We approach variation in linguistic performance through a corpus study of 337 heritage and immigrant speakers
of Danish in North and South America (the ‘Corpus of American Danish’, containing approx. 1.3 million tokens)
(Kühl, Heegård Petersen & Hansen 2019). Data were collected through sociolinguistic interviews, and the
linguistic performance of each speaker was measured on 13 quantitative measures (e.g., speech rate, the number
of Danish and majority language words, type-token ratio and the ratio of sub-clauses to main clauses).
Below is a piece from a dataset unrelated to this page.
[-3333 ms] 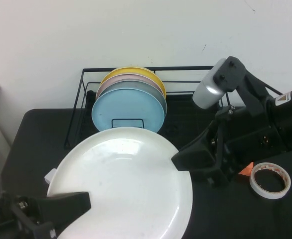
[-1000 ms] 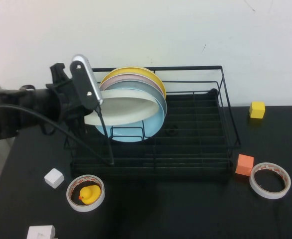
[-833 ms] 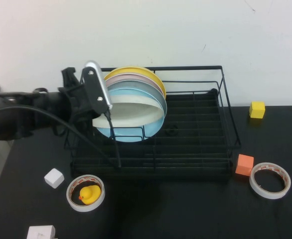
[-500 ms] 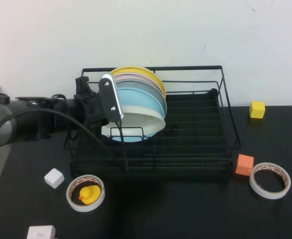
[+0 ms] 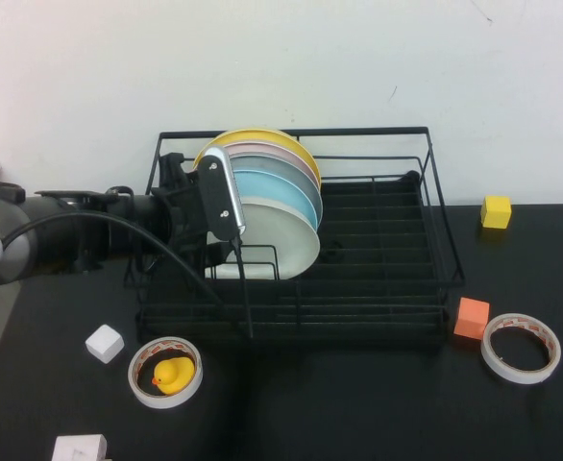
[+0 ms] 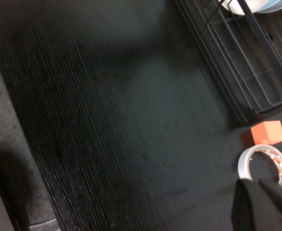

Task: Place plate on rack

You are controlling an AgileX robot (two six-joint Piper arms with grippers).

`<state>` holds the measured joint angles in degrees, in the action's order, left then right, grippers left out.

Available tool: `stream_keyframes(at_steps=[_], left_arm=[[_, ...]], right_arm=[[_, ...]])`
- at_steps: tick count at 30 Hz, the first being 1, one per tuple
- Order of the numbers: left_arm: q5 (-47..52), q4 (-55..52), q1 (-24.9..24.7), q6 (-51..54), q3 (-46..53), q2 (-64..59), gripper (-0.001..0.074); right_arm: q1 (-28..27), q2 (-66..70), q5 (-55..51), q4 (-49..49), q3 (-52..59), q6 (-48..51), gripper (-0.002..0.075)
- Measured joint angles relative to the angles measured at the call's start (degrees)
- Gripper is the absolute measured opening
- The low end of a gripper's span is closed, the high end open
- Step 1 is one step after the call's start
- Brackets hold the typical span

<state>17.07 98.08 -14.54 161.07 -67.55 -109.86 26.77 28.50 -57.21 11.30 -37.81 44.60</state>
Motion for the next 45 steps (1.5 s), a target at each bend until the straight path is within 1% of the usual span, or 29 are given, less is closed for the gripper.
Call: stream_keyframes(at_steps=[3, 8, 11, 13, 17, 18, 19, 21, 22, 24, 26, 28, 30, 32, 37, 40, 45], left_arm=[[-0.25, 0.0, 0.0, 0.0, 0.0, 0.0, 0.0447], [-0.73, 0.0, 0.0, -0.57, 0.0, 0.51, 0.0335], [-0.97, 0.0, 0.0, -1.44, -0.84, 1.02, 0.0314], [-1.33, 0.0, 0.0, -3.49, -1.93, 1.26, 0.0342], [-1.43, 0.0, 0.0, -11.65, -4.83, 1.62, 0.048], [-1.62, 0.0, 0.0, -13.46, -5.32, 1.64, 0.0501], [-2.05, 0.0, 0.0, -14.71, -5.8, 1.74, 0.0516], [-3.27, 0.0, -0.04, -16.27, -6.17, 2.57, 0.0507], [-3.97, 0.0, -0.04, -17.34, -6.15, 3.31, 0.048], [-5.63, 0.0, -0.13, -20.67, -6.15, 5.49, 0.0391], [-7.02, 0.0, -0.13, -25.95, -6.15, 9.03, 0.024], [-8.09, 0.0, -0.13, -31.13, -6.15, 13.33, 0.0114], [-9.46, 0.0, -0.13, -37.41, -6.15, 17.45, 0.0048], [-11.01, 0.21, -0.13, -42.97, -6.15, 22.19, 0.002], [-12.67, 0.61, -0.13, -50.47, -0.89, 35.31, 0.0004], [-12.89, 0.61, -0.13, -54.41, 4.99, 43.65, 0.0001], [-11.39, 0.61, -0.13, -66.05, 18.18, 58.5, 0.0]], right_arm=[[0.0, 0.0, 0.0, 0.11, 0.0, -0.36, 0.0], [0.0, 0.0, 0.0, 0.48, 0.0, -0.8, -0.0001], [0.0, 0.0, 0.0, 0.48, 0.0, -1.06, -0.0001], [0.0, 0.0, 0.0, 0.48, 0.0, -1.17, -0.0001], [0.0, 0.0, 0.0, 0.52, 0.0, -1.27, -0.0001], [0.0, 0.0, 0.0, 0.71, 0.0, -1.27, -0.0001], [0.0, 0.0, 0.0, 0.74, 0.03, -1.27, -0.0001], [0.0, 0.0, 0.0, 0.74, 0.03, -1.41, -0.0001], [0.0, 0.0, 0.0, 0.74, 0.03, -1.82, -0.0001], [0.0, 0.0, 0.0, -0.08, 0.03, -4.19, -0.0001], [0.0, 0.0, -0.71, -3.6, 0.03, -7.66, -0.0001], [0.0, 0.0, -2.57, -8.42, 0.03, -11.37, -0.0001], [0.0, 0.0, -5.63, -13.57, 0.03, -14.97, -0.0001], [0.0, 0.0, -8.78, -18.75, 0.03, -18.7, -0.0001], [0.0, -0.82, -12.03, -26.6, 0.03, -24.8, -0.0001], [0.0, -3.12, -9.82, -28.25, 0.03, -26.03, -0.0001], [0.0, -8.24, -2.68, -27.61, 0.03, -27.16, -0.0001]])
The novel analysis consists of a two-step statistical approach: We first apply Factor Analysis/PCA to explore
which of the 13 performance variables behave more similar to each other. Preliminary analyses point towards
four underlying factors, i.e. (a) lexicon, (b) structural complexity, (c) utterance planning and (d) fluency (see
Heegård Petersen et al. 2018, also Kühl, Thøgersen & Hansen’s proposed paper for the RUEG2023). We expand
on this, by adding a second step in which we apply Multiple Regression analysis to explore which biographical
and social factors best predict an individual speaker’s performance in the various dimensions identified by the
Factor Analysis. Preliminary analyses indicate that performance in the different dimensions may correlate with
different socio-biographical factors, e.g., age group may be a predictor of fluency, but not of lexicon. Other
biographical factors include majority language, gender, immigrant vs. heritage speaker, involvement in minority
group networks, etc.
The study shows that (i) Heritage speakers are not simply ‘more’ or ‘less’ proficient, but perform differently on
different parameters, they may be fluent with a limited grammar and vocabulary or vice versa; (ii) it is (to some
extent) possible to predict linguistic performance from socio-biographical information and thus different lived
experiences – the variation is not random; (ii) speakers belonging to different groups perform differently. This
leads us to conclude that the socio-cultural setting (both the minority language community and the majority
society) play fundamental roles in the emergence of performance norms.
The proposed paper is a product of the project Danish voices in the Americas,,
funded by the A.P. Møller Fonden and the Carlsberg Foundation and hosted by the University of Copenhagen.